Byron Scott thinks this might be LeBron’s last season in LA

Byron Scott thinks this might be LeBron’s last season in LA

The former Lakers guard and head coach sees a legitimate Western Conference Finals contender in this version of L.A., but says Oklahoma City remains a different kind of obstacle.

The former Lakers guard and head coach sees a legitimate Western Conference Finals contender in this version of L.A., but says Oklahoma City remains a different kind of obstacle.

Eight consecutive wins will change the conversation around any NBA team, and the Los Angeles Lakers are no exception. Sitting third in the Western Conference standings, L.A. has ridden a sustained stretch of strong play into genuine playoff relevance, and former Lakers guard and head coach Byron Scott is paying close attention.

Scott’s read on the streak is measured but clear. He is not dismissing it. After watching Los Angeles struggle to find its identity through much of the season, something has shifted, and Scott believes the reason goes beyond the obvious offensive firepower.

Scott on what has actually changed for the Lakers

The offensive case for the Lakers was never particularly hard to make. Luka Dončić has been the engine of this run, posting numbers that have reshaped how the team operates on that end of the floor. LeBron James has settled into a facilitator role that suits this version of the roster, and Austin Reaves has filled in as the connector the team needed around two ball-dominant stars.

But Scott pointed to the defensive end as the real indicator. Over the past four or five games of the streak, he noted, Los Angeles has been genuinely locked in on that side of the ball, and that is what separates a hot stretch from a meaningful one. Offensive production can fluctuate. Defensive commitment tends to tell you more about where a team actually is.

With all three pieces contributing and the defense holding up, Scott described the ceiling as substantially higher than it appeared a month ago. His assessment lands the Lakers in the Western Conference Finals, which would represent a significant turnaround from where the season appeared to be heading.

The OKC problem and Shai Gilgeous-Alexander

Scott’s optimism about Los Angeles has a firm limit, and it is named Oklahoma City. The Thunder have been the West’s most consistent team this season, and Scott, despite his deep loyalty to the Lakers organization, acknowledged that L.A. is not yet the favorite in a seven-game series against them.

The reason comes down largely to depth. Oklahoma City can sustain pressure across multiple games in a way that few rosters can, and Scott believes that advantage is real enough to tip a series. He was candid about where his allegiances lie, but equally candid about the gap he still sees at the top of the conference.

Scott on Shai and what makes him so difficult

At the center of that Thunder team is Shai Gilgeous-Alexander, the reigning league MVP and the player Scott identified as the defining challenge for any Western Conference contender. Scott described him as someone who does not announce himself the way other stars do. He gets to his spots efficiently, he delivers every night, and he is genuinely difficult to contain because nothing he does looks spectacular until you check the box score.

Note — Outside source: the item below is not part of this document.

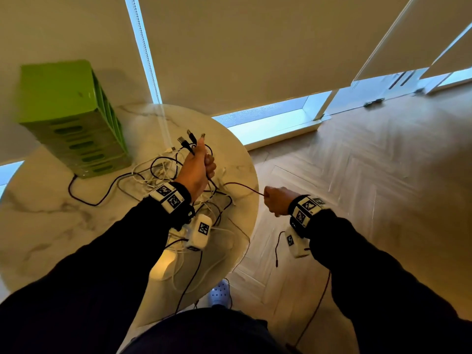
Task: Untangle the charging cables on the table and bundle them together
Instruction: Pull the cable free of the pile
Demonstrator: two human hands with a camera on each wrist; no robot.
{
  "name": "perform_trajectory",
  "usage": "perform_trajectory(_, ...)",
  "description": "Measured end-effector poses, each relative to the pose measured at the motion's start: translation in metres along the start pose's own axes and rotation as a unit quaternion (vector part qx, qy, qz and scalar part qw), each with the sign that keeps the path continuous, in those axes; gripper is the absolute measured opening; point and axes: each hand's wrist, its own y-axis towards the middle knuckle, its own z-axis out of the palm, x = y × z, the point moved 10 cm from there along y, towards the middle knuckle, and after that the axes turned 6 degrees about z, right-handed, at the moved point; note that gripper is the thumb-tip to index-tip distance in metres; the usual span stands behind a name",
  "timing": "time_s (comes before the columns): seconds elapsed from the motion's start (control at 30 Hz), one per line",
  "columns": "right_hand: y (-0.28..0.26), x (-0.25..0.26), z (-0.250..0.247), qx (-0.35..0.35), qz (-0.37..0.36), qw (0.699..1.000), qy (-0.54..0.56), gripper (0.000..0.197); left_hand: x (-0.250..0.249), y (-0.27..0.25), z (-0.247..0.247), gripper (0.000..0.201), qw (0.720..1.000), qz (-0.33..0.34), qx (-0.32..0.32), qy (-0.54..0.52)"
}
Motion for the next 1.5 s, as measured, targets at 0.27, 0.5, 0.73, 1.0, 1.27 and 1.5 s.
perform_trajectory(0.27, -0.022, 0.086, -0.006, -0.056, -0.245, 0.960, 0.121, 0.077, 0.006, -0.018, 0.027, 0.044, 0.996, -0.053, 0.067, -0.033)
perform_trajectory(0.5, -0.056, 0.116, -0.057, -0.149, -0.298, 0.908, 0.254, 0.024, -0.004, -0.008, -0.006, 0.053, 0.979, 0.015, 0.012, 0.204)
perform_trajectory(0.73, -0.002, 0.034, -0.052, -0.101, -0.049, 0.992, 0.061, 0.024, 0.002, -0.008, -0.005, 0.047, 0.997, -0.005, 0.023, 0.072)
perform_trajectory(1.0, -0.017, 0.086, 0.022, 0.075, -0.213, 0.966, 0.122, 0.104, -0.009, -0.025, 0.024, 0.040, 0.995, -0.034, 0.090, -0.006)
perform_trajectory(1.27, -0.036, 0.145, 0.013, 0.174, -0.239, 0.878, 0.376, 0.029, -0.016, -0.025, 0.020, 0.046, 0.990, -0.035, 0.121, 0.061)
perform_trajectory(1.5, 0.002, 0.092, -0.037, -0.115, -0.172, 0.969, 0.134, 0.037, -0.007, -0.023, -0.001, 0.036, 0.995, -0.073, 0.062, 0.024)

That consistency, Scott suggested, is precisely what makes him so hard to prepare for. There is no single tendency to take away. He simply produces, and he does it in a way that can feel almost invisible until it has already decided a game.

LeBron’s future and what comes next for the franchise

Scott also addressed the larger question hanging over the Lakers‘ longer-term picture. He did not sidestep it. His sense is that this may be LeBron James’ final season with the organization, and that the franchise is in the process of transitioning into an era defined by Dončić.

That framing is not pessimistic. LeBron at this stage remains a meaningful contributor, as the current winning streak demonstrates. But the architecture of the team, the way the offense flows and the way decisions get made on the floor, increasingly reflects Dončić’s priorities. Scott sees that shift as already underway, and the current run as the clearest evidence yet that it is working.